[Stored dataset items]
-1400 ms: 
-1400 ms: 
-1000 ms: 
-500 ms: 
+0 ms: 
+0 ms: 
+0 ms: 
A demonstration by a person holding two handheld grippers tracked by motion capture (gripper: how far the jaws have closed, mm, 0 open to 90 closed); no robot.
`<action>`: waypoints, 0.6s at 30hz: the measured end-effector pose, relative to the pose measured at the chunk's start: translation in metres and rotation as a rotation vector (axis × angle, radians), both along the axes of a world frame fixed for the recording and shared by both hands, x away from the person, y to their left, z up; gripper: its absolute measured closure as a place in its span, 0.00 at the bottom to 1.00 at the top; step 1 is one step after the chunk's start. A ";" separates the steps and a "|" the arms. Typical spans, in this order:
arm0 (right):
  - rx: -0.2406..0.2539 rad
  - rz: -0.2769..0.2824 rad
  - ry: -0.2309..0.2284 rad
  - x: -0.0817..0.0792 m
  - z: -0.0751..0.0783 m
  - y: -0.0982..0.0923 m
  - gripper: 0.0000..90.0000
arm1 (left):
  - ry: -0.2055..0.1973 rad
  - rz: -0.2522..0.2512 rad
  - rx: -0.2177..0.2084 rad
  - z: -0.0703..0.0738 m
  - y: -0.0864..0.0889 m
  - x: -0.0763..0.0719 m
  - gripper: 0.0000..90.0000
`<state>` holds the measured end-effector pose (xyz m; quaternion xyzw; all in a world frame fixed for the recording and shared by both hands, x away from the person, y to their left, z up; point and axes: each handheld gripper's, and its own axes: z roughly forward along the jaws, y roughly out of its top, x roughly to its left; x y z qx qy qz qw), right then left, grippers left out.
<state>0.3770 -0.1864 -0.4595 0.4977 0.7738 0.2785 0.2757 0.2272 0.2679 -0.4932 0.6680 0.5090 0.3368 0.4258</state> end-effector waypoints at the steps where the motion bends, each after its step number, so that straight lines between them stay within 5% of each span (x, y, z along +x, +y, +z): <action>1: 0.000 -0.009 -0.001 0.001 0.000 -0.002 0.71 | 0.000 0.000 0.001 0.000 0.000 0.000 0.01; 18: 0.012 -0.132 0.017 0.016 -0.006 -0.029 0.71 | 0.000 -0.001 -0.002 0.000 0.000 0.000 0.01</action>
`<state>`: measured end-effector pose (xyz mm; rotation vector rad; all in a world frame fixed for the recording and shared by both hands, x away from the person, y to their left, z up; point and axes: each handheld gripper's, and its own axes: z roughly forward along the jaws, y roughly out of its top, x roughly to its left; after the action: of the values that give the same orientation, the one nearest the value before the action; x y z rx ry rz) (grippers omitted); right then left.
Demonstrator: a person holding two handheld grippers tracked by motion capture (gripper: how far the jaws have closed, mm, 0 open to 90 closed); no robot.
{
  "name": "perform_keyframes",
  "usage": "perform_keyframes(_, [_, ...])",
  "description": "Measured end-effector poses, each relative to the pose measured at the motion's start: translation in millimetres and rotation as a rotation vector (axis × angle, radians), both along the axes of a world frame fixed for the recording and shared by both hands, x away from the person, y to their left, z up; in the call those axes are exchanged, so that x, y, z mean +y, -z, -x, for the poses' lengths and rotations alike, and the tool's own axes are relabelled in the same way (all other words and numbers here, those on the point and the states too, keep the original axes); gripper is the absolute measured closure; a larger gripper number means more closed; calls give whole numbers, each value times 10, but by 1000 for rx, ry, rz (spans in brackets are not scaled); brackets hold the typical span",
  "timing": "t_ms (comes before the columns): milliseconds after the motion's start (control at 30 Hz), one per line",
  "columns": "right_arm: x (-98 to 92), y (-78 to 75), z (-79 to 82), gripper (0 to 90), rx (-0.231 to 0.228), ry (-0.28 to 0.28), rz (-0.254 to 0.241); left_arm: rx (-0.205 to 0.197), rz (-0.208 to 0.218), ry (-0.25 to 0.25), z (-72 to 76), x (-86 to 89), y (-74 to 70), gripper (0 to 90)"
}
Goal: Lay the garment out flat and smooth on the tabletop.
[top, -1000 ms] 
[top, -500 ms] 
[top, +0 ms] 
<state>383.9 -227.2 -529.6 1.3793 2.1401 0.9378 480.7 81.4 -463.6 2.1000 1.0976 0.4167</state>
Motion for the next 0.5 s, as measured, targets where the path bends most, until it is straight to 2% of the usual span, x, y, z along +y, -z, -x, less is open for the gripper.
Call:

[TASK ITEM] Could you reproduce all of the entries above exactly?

[COMPLETED TASK]
-1400 ms: 
-1400 ms: 
-1000 ms: 
-500 ms: 
+0 ms: 
+0 ms: 
+0 ms: 
A demonstration by a person holding two handheld grippers tracked by motion capture (gripper: how far the jaws have closed, mm, 0 open to 90 closed); no robot.
`<action>`: waypoints, 0.6s at 30hz: the measured end-effector pose, relative to the pose measured at the chunk's start: translation in metres and rotation as a rotation vector (axis × angle, radians), both along the axes of a world frame fixed for the recording and shared by both hands, x away from the person, y to their left, z up; gripper: its absolute measured closure as a place in its span, 0.00 at the bottom to 1.00 at the top; step 1 is one step after the chunk's start. A ";" separates the steps and a "|" the arms. Typical spans, in this order:
arm0 (right):
  - rx: -0.2406..0.2539 rad
  - rz: -0.2769..0.2824 rad
  - ry: -0.2309..0.2284 rad
  - x: -0.0817..0.0792 m
  - z: -0.0751..0.0783 m
  - y: -0.0982..0.0923 m
  - gripper: 0.0000..90.0000
arm1 (left):
  - ry: -0.2055..0.1973 rad
  - rz: -0.2522..0.2512 rad
  - rx: -0.2177..0.2084 rad
  - z: -0.0703..0.0738 m
  - y: -0.0864..0.0889 m
  - x: -0.0763..0.0719 m
  - gripper: 0.0000..90.0000
`<state>` holds the measured end-effector pose (xyz m; quaternion xyzw; all in a world frame fixed for the recording and shared by both hands, x away from the person, y to their left, z up; point and axes: each handheld gripper's, and its own axes: z roughly forward along the jaws, y roughly out of its top, x roughly to its left; x y z qx qy qz qw), right then left, grippers left out.
<state>0.3770 -0.1864 -0.4595 0.4977 0.7738 0.2785 0.2757 0.2272 0.2679 -0.4932 0.6680 0.5090 0.3368 0.4258</state> end-effector waypoints at the steps where the motion bends, each after its step number, so that straight lines between them stay within 5% of each span (x, y, z along +x, +y, +z): <action>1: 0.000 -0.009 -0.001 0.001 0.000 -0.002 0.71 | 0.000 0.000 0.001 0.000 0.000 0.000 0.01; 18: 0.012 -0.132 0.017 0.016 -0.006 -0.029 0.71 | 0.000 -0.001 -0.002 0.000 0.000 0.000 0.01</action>
`<state>`: measured end-effector pose (xyz mm; rotation vector rad; all in a world frame fixed for the recording and shared by both hands, x away from the person, y to their left, z up; point and axes: each handheld gripper's, and its own axes: z roughly forward along the jaws, y roughly out of its top, x roughly to its left; after the action: of the values that give the same orientation, the one nearest the value before the action; x y z rx ry rz) (grippers omitted); right then left.
Demonstrator: a person holding two handheld grippers tracked by motion capture (gripper: how far the jaws have closed, mm, 0 open to 90 closed); no robot.
{
  "name": "perform_keyframes",
  "usage": "perform_keyframes(_, [_, ...])",
  "description": "Measured end-effector poses, each relative to the pose measured at the motion's start: translation in millimetres and rotation as a rotation vector (axis × angle, radians), both along the axes of a world frame fixed for the recording and shared by both hands, x away from the person, y to their left, z up; in the call those axes are exchanged, so that x, y, z mean +y, -z, -x, for the poses' lengths and rotations alike, and the tool's own axes are relabelled in the same way (all other words and numbers here, those on the point and the states too, keep the original axes); gripper is the absolute measured closure; a larger gripper number means more closed; calls give whole numbers, each value times 10, but by 1000 for rx, ry, rz (spans in brackets are not scaled); brackets hold the typical span",
  "timing": "t_ms (comes before the columns): milliseconds after the motion's start (control at 30 Hz), one per line",
  "columns": "right_arm: x (-98 to 92), y (-78 to 75), z (-79 to 82), gripper (0 to 90), rx (-0.231 to 0.228), ry (-0.28 to 0.28), rz (-0.254 to 0.241); left_arm: rx (-0.205 to 0.197), rz (-0.208 to 0.218), ry (-0.25 to 0.25), z (-72 to 76), x (-86 to 89), y (-74 to 70), gripper (0 to 90)"
}
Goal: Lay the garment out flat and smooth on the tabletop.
[top, -1000 ms] 
[top, -500 ms] 
[top, +0 ms] 
<state>383.9 -227.2 -529.6 1.3793 2.1401 0.9378 480.7 81.4 -463.6 2.1000 1.0976 0.4167</state>
Motion for the next 0.5 s, as measured, targets where the path bends most, until it is straight to 2% of the usual span, x, y, z along +y, -z, -x, less is open for the gripper.
Call:

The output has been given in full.